The relationship between humans and the environment is characterized by great advances in the area of zoology and the keeping and protection of animals in the 19th century . Gabriel von Max therefore proclaims, among other things, a closer relationship to nature and the animal world, which puts the existing hierarchical thinking of people behind, but does not inhibit scientific progress. Arthur Schopenhauer's writings are therefore also groundbreaking. In 1841, in his essay On the Basics of Morality, he formulated a new compassionate understanding of values towards other living beings.

==Literature==
- Solly Zuckerman: The Ape in Myth & Art. Verdigris Press, London 1998, ISBN 978-1-902335-00-1 .
- Louise Lippincott, Andreas Blühm (eds.): Fierce friends. Artists and animals, 1750–1900. Exhibition catalog Van Gogh Museum Amsterdam / Carnegie Museum of Art Pittsburgh 2005–2006. Merrell Publishers, London a. a. 2005, ISBN 978-1-85894-300-8 .
- Louise Lippincott, Andreas Blühm (Ed.): Tierschau. How our picture of the animal came about. Exhibition catalog Wallraf-Richartz-Museum & Fondation Corboud, Cologne 2007, ISBN 978-3-930054-55-8 .
- Franziska Uhlig: Counter-magic. Gabriel von Max's interest in monkeys. In: Karin Althaus and Helmut Friedel (eds.): Gabriel von Max. Malerstar, Darwinist. Exhibition catalog in the Lenbachhaus and Kunstbau Munich 2010–2011. Hirmer Verlag, Munich 2010, pp. 316–329, ISBN 978-3-7774-3031-7 .
- Filip Aleš, Roman Musil: A true homunculus in the animal world.
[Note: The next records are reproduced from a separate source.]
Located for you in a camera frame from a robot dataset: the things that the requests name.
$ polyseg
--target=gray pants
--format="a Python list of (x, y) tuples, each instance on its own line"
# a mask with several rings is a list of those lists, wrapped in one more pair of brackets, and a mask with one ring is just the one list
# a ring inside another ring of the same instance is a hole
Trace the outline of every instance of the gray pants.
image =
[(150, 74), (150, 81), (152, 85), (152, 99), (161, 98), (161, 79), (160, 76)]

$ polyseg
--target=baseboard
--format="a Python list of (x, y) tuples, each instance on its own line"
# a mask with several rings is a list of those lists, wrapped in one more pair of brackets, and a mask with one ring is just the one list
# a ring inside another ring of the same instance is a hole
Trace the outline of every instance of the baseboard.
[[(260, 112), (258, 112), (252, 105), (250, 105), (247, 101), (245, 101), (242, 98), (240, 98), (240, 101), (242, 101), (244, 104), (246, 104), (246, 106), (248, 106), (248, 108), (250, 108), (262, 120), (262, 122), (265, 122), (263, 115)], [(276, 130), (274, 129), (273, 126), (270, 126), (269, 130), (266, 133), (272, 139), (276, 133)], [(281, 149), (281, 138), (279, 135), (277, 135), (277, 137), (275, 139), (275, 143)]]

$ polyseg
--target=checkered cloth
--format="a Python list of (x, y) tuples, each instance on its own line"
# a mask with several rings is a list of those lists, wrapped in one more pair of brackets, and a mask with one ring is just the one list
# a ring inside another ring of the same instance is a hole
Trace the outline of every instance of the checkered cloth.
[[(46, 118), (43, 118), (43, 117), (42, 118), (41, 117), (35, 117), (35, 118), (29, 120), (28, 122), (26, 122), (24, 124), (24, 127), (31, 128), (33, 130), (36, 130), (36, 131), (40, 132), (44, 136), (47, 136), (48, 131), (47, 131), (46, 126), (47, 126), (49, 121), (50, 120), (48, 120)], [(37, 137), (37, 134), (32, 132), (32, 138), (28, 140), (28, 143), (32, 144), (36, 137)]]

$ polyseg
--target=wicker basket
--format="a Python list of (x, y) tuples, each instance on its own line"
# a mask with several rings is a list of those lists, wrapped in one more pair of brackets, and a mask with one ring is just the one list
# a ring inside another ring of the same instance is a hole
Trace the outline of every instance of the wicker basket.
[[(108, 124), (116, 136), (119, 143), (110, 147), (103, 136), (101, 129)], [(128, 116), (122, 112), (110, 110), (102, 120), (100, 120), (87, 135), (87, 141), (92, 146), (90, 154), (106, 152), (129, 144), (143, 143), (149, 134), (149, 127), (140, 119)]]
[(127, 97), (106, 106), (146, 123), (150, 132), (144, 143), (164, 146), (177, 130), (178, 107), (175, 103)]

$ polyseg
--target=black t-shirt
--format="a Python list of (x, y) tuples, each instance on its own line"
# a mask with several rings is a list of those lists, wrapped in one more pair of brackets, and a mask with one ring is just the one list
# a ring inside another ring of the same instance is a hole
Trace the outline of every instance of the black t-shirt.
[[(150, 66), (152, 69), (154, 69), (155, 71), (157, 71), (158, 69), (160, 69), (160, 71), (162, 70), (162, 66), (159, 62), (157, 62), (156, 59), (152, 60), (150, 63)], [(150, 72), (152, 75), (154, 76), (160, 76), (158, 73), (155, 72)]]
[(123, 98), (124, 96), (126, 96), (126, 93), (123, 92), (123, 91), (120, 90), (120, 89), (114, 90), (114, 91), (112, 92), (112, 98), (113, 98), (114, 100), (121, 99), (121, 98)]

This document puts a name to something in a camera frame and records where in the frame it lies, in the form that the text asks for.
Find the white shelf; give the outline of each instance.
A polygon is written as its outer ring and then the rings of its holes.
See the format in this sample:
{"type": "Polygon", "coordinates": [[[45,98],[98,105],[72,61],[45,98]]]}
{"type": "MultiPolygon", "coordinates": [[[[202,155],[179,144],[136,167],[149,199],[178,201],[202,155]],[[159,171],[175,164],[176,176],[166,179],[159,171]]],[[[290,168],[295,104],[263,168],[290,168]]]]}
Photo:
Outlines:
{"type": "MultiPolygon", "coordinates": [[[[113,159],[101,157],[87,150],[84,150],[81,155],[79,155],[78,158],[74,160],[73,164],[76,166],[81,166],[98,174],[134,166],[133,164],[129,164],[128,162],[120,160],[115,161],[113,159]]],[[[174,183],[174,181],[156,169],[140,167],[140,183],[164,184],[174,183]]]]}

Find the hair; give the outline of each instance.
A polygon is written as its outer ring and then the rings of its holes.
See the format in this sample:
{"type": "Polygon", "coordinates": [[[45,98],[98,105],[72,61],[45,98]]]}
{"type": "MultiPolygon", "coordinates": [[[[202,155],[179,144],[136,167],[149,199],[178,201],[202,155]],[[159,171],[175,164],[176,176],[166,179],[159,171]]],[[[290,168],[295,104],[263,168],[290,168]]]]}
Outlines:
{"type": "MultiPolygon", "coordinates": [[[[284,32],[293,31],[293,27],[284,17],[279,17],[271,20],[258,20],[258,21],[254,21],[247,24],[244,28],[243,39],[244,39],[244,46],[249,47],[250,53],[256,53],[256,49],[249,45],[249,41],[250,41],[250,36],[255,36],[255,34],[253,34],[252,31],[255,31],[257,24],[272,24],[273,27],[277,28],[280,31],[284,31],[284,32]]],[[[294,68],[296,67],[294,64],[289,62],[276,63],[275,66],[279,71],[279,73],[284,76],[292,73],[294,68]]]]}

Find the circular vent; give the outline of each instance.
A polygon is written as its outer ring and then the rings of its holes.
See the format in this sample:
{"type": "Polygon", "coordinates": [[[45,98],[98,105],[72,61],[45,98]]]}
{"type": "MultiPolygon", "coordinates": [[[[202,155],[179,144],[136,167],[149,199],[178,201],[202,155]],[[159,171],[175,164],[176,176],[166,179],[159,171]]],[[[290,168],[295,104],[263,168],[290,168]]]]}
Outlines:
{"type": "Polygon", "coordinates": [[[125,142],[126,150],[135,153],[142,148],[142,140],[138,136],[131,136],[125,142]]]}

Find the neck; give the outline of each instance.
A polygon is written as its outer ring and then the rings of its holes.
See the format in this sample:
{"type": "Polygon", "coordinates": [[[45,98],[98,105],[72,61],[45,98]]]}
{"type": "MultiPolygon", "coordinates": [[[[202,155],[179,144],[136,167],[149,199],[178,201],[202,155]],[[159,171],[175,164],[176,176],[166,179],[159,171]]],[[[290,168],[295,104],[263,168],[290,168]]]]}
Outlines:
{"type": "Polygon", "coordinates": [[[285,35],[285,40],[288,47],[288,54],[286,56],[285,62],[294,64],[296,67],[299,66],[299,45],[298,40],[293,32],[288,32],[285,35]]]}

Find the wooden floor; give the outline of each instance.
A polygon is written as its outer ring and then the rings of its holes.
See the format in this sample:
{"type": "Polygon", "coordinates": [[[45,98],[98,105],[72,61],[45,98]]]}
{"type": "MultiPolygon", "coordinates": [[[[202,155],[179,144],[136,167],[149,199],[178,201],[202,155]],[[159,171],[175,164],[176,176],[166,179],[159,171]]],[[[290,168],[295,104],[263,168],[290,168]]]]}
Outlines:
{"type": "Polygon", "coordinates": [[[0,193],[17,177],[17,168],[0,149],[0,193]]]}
Gabriel von Max 'Affenbilder, in: Umění, 4 (2010), pp. 294–311.
- Jo-Anne Birnie Danzker (Ed.): Gabriel von Max. Exhibition catalog Frye Art Museum Seattle 2011. Frye Art Museum: In association with University of Washington Press, Seattle (Washington) 2011, ISBN 978-0-295-99146-7 .
- Francesca Kaes: The monkey in the picture. Monkey painting between observation and imagination in the work of Gabriel von Max. Unv. Bachelor thesis, Ruprecht-Karls-Universität Heidelberg 2011.
- Francesca Kaes: The Soul of the Monkey. Unv. Lecture, Geneva 2011.
- Angela Schürzinger: Gabriel von Max 'monkey pictures. On the influence of the theory of evolution conveyed by Charles Darwin and Ernst Haeckel. Master's thesis, LMU Munich: History and Art Studies, 39, 2012.
- Vernon Reynolds: Hugo's Philosophical Ape. IPPL [International Primate Protection League] News. 35 (2), Sept. 2008: 16–18, (as of February 23, 2012).
- Thomas Bach: Object of the Month November 2010. From the Ernst-Haeckel-Haus Jena (EHH). (As of February 23, 2012).